また、虐待されていた動物が行為者により飼養されている場合、行為者が所有権を放棄するよう積極的に働きかけることとしています。所有権が放棄された犬猫については、可能な限り動物愛護管理センター等での引取りを検討するほか、動物愛護ボランティア等と連携することにより、譲渡につなげることとしています。

4 今後の課題
現行法においては、虐待をした飼い主から、所有権を剥奪したり、所有権の行使を一時停止させたりする法律は存在しません。同ガイドラインでは、虐待をした飼い主に所有権を放棄するように働きかけるとしていますが、その働きかけがうまくいかなかったときに飼い主に返還されてしまうということもないとはいえません。
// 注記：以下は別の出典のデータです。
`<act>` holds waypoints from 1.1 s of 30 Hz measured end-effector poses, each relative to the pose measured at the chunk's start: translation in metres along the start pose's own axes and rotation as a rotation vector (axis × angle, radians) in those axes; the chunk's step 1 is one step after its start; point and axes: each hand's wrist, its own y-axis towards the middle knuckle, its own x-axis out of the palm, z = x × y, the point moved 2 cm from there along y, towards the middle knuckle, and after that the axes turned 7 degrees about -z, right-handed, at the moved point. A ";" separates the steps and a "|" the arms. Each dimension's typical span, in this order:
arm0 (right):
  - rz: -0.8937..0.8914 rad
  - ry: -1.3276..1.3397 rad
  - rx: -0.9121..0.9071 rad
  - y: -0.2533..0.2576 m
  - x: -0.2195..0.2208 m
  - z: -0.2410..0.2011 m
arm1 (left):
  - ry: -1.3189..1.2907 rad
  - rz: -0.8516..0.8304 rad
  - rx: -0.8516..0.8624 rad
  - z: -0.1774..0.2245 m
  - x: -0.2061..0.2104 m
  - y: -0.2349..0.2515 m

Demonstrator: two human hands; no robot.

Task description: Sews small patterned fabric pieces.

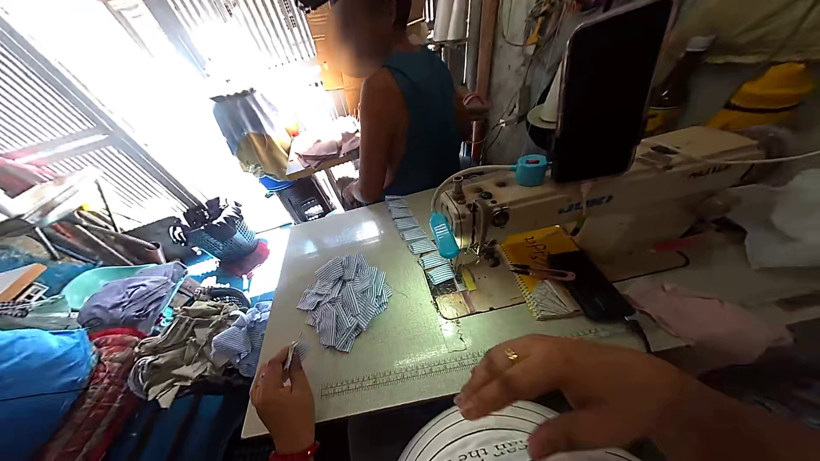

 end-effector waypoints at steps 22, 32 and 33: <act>0.687 0.097 0.393 0.024 0.050 0.081 | -1.182 -0.625 -0.214 0.127 0.052 -0.034; 0.671 -0.092 0.216 0.023 0.058 0.088 | -1.256 -0.486 -0.177 0.128 0.059 -0.035; 0.666 -0.078 0.228 0.023 0.058 0.088 | -1.258 -0.481 -0.152 0.128 0.060 -0.035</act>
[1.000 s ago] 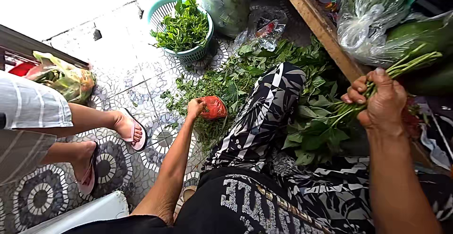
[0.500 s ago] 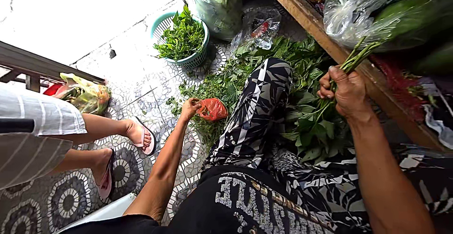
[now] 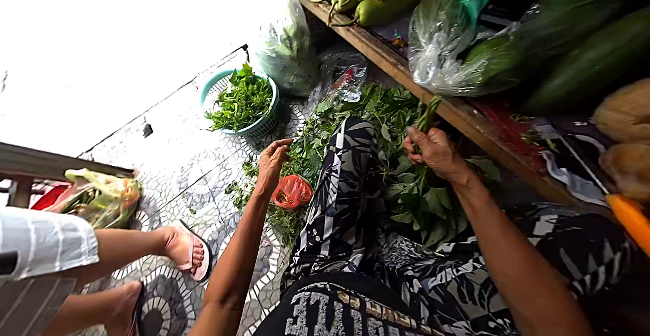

したがって、立法的解決が必要ではないでしょうか。

*1
環境省令で定める事態の具体的な内容は動物の愛護及び管理に関する法律施行規則12条の2に規定されています。

*2
虐待を受けるおそれがある事態の対象動物には、哺乳類・鳥類・は虫類(畜産、実験用のものを除く)のうち、自然環境の下で自活する純粋な野生動物を除いた動物が当たります。

*3
動物虐待等事案の対象動物には、牛、馬、豚、めん羊、山羊、犬、猫、いえうさぎ、鶏、いえばと、あひるのほか、人が占有している動物で、哺乳類、鳥類、爬虫類に属するものが当たります。

*4
告発は、動物愛護管理部局が自らの責任と裁量に基づき、①犯罪の重大性、②犯罪があると思料することの相当性、③今後の行政運営に与える影響等の諸点を総合的に検討して判断するものとしています。また、円滑に告発が受理されるために警察と相談・事前協議することを推奨しています。